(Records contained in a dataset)
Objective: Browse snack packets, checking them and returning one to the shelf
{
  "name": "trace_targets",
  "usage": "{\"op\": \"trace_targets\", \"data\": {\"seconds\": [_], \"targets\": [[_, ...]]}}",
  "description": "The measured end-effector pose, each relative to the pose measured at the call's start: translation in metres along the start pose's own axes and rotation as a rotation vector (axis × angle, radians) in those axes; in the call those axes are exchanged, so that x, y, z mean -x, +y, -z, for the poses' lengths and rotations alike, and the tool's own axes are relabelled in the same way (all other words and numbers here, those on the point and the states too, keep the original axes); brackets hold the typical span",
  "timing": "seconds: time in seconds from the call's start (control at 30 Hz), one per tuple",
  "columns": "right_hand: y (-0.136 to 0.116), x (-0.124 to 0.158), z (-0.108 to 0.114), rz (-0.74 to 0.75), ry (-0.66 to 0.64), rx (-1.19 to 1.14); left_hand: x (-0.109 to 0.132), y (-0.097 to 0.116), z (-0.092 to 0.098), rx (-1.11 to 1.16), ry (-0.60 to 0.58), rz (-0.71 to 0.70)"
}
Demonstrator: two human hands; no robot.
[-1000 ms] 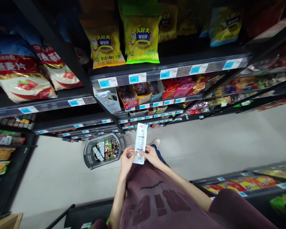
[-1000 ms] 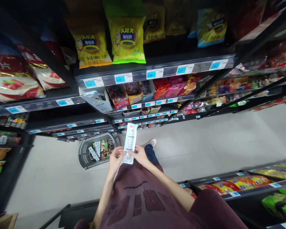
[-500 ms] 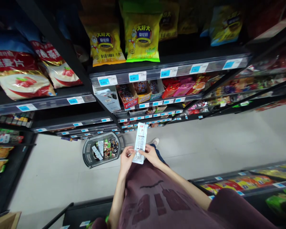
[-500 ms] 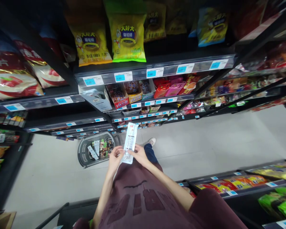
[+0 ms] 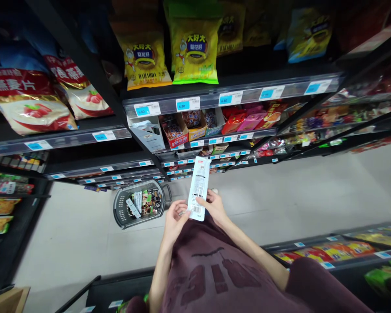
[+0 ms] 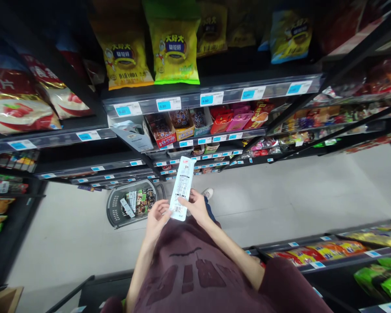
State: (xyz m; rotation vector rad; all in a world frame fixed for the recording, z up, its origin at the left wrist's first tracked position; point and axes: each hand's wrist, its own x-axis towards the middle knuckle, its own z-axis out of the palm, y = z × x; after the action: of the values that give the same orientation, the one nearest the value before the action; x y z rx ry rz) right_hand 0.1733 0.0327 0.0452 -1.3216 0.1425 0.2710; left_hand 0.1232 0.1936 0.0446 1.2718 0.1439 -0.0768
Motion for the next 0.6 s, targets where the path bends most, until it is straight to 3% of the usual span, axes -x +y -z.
{"op": "trace_targets", "data": {"seconds": [0.17,0.27,0.6], "targets": [[-0.067,0.023,-0.007,0.104,-0.027,0.035,0.023,0.051,-0.019,-0.008,-0.044,-0.085],[-0.089,0.032,-0.011,0.17,-0.037,0.056,0.026,0.067,-0.025,-0.027,-0.068,-0.191],[-0.091,0.034,-0.013,0.191,-0.058,0.041,0.023,0.05,-0.023,0.081,-0.117,-0.17]]}}
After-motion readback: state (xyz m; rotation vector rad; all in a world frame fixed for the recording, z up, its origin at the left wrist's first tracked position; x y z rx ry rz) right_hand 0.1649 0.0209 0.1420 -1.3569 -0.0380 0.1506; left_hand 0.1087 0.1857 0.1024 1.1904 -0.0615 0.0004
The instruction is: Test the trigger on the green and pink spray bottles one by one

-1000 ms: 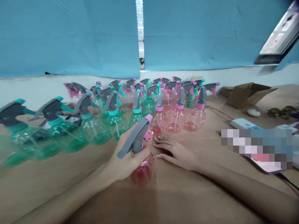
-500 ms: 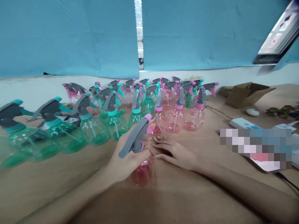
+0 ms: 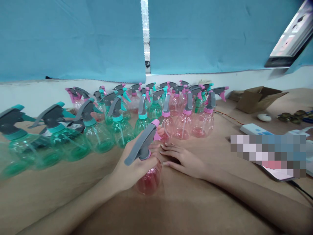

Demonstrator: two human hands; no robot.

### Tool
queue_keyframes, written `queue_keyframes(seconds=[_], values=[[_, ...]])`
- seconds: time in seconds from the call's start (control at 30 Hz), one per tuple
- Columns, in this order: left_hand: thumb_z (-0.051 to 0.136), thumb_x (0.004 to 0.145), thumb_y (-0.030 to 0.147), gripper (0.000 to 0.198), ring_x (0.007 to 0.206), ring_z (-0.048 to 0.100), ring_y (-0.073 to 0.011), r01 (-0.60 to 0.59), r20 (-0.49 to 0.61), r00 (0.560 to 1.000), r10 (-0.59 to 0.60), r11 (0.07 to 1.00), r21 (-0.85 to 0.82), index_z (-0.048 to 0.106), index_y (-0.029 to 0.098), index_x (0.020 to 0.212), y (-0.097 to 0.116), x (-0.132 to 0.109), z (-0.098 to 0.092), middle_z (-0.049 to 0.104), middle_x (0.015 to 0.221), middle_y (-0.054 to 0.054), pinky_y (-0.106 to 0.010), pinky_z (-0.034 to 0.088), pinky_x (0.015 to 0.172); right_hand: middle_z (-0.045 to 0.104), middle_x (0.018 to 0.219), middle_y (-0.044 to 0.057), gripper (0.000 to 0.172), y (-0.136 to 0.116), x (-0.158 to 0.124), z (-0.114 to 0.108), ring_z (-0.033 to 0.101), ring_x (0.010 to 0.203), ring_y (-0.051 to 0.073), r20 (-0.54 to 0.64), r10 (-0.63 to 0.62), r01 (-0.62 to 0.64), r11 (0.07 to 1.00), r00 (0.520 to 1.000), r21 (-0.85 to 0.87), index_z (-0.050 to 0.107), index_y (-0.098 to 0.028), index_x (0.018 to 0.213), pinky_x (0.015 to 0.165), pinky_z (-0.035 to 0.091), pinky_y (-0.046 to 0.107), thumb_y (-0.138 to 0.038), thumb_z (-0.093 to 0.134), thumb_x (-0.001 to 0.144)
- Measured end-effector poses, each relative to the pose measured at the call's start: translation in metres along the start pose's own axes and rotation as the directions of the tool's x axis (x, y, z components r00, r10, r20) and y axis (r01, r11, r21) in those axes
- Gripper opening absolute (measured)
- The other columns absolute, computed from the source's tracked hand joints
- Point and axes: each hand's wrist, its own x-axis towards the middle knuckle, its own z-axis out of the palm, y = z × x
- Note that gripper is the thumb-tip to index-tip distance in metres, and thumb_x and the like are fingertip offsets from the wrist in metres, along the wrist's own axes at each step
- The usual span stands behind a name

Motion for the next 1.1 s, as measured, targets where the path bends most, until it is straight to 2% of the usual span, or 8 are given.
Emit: queue_keyframes(seconds=[0.23, 0.5, 0.9, 1.1], values=[[0.046, 0.07, 0.026, 0.035, 0.064, 0.057, -0.0173, -0.014, -0.07, 0.997, 0.018, 0.998, 0.057, 0.053, 0.02, 0.104, -0.0045, -0.0009, 0.0038, 0.059, 0.068, 0.003, -0.029, 0.05, 0.063, 0.051, 0.132, 0.008, 0.046, -0.0001, 0.0002, -0.0004, 0.041, 0.127, 0.023, -0.009, -0.006, 0.006, 1.0, 1.0, -0.007, 0.05, -0.021, 0.128, 0.106, 0.032, 0.044, -0.046, 0.044, 0.09], [0.045, 0.069, 0.027, 0.011, 0.069, 0.06, -0.0185, 0.012, -0.092, 0.996, -0.003, 0.995, 0.096, 0.049, 0.021, 0.078, -0.0076, -0.0011, 0.0051, 0.063, 0.074, 0.0, -0.028, 0.047, 0.06, 0.05, 0.133, 0.008, 0.046, -0.0002, -0.0003, 0.0001, 0.04, 0.127, 0.022, -0.003, 0.008, -0.009, 1.0, 1.0, -0.014, 0.051, -0.019, 0.126, 0.106, 0.032, 0.043, -0.047, 0.044, 0.09], [0.045, 0.071, 0.031, 0.016, 0.069, 0.062, -0.0195, 0.028, -0.089, 0.996, -0.018, 0.992, 0.122, 0.054, 0.021, 0.082, -0.0049, -0.0012, 0.004, 0.065, 0.074, 0.0, -0.029, 0.047, 0.059, 0.05, 0.134, 0.009, 0.046, -0.0001, -0.0004, -0.0001, 0.04, 0.127, 0.021, -0.004, 0.003, -0.003, 1.0, 1.0, -0.024, 0.05, -0.019, 0.127, 0.106, 0.032, 0.042, -0.046, 0.044, 0.09], [0.043, 0.074, 0.032, 0.017, 0.071, 0.061, -0.02, 0.04, -0.066, 0.997, -0.03, 0.987, 0.157, 0.055, 0.02, 0.078, -0.0075, -0.0012, 0.0052, 0.065, 0.073, -0.001, -0.029, 0.045, 0.057, 0.051, 0.133, 0.009, 0.045, 0.0021, -0.0003, 0.0018, 0.042, 0.125, 0.021, -0.011, -0.019, 0.019, 1.0, 1.0, -0.016, 0.05, -0.02, 0.127, 0.106, 0.032, 0.042, -0.045, 0.045, 0.09]])
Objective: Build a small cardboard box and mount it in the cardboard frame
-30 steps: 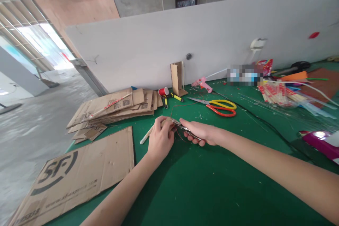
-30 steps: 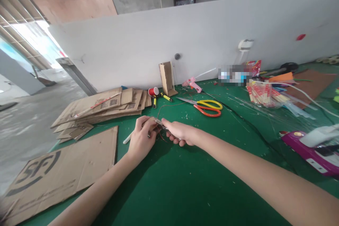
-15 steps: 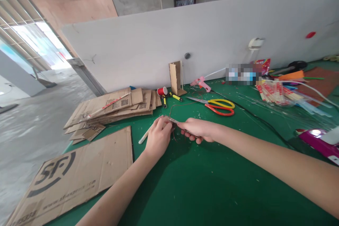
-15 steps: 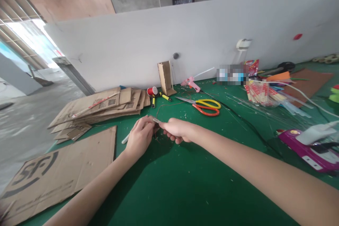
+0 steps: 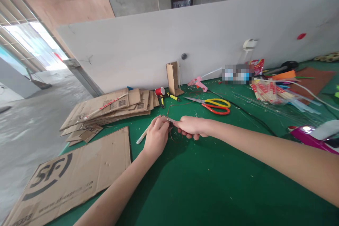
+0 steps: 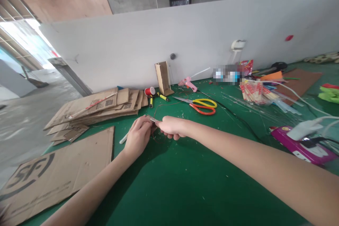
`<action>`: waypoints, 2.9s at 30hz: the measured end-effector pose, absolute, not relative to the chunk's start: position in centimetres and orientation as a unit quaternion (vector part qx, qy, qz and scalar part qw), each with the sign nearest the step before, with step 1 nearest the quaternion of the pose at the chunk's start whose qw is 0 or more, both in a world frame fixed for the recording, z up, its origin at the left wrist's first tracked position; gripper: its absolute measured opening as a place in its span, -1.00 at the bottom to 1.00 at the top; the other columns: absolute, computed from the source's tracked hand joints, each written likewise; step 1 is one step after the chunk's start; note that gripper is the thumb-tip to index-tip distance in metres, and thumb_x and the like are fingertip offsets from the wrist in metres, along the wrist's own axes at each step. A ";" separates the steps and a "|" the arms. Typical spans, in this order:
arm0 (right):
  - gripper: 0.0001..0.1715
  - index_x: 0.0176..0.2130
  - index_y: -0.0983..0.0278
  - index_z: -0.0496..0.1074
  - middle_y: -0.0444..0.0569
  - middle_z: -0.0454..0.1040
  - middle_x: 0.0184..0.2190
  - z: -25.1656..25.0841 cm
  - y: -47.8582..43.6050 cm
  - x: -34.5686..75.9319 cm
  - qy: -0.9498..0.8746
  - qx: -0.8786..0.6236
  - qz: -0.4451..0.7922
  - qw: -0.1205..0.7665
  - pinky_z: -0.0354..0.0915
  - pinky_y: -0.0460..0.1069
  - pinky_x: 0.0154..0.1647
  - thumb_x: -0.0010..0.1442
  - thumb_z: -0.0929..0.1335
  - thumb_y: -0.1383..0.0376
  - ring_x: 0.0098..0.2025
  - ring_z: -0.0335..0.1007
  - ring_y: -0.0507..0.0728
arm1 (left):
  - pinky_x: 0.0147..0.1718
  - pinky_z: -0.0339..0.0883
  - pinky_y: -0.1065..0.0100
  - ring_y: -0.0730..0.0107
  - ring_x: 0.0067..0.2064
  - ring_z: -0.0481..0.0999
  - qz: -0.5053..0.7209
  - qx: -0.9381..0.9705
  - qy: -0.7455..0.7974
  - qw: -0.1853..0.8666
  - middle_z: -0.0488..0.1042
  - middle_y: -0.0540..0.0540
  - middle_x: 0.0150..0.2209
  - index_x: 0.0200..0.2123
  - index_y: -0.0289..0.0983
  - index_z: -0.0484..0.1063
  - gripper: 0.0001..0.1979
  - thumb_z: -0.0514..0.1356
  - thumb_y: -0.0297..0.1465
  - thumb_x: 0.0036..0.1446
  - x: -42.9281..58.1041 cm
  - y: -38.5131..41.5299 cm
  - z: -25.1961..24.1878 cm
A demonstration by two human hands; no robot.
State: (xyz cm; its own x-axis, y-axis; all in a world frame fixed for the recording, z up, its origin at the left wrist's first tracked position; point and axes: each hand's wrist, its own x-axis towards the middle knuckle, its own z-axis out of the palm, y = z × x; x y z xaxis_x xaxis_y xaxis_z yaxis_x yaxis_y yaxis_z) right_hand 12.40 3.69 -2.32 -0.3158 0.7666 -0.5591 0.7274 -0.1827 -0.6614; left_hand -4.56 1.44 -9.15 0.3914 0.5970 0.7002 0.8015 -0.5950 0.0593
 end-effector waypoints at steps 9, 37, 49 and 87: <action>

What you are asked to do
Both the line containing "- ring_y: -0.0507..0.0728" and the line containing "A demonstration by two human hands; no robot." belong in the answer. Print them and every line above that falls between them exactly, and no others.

Exercise answer
  - ring_y: -0.0507..0.0728
arm1 (left):
  - pinky_x: 0.0147..0.1718
  - pinky_z: -0.0339..0.0883
  - pinky_y: -0.1065..0.0100
  - ring_y: -0.0730..0.0107
  - ring_x: 0.0067..0.2064
  - ring_z: -0.0481..0.0999
  - qz: -0.5053..0.7209
  - qx: -0.9381..0.9705
  - qy: -0.7455..0.7974
  - qw: -0.1853..0.8666
  - middle_z: -0.0488..0.1042
  - middle_y: -0.0540..0.0540
  - middle_x: 0.0150..0.2209
  - index_x: 0.0200..0.2123
  - index_y: -0.0289..0.0983
  - index_z: -0.0484..0.1063
  - gripper: 0.0001..0.1979
  - thumb_z: -0.0514..0.1356
  - thumb_y: -0.0297..0.1465
  - thumb_x: 0.0036..0.1446
  - x: -42.9281..58.1041 cm
  - y: -38.5131..41.5299 cm
  - z: -25.1961..24.1878 cm
A demonstration by two human hands; no robot.

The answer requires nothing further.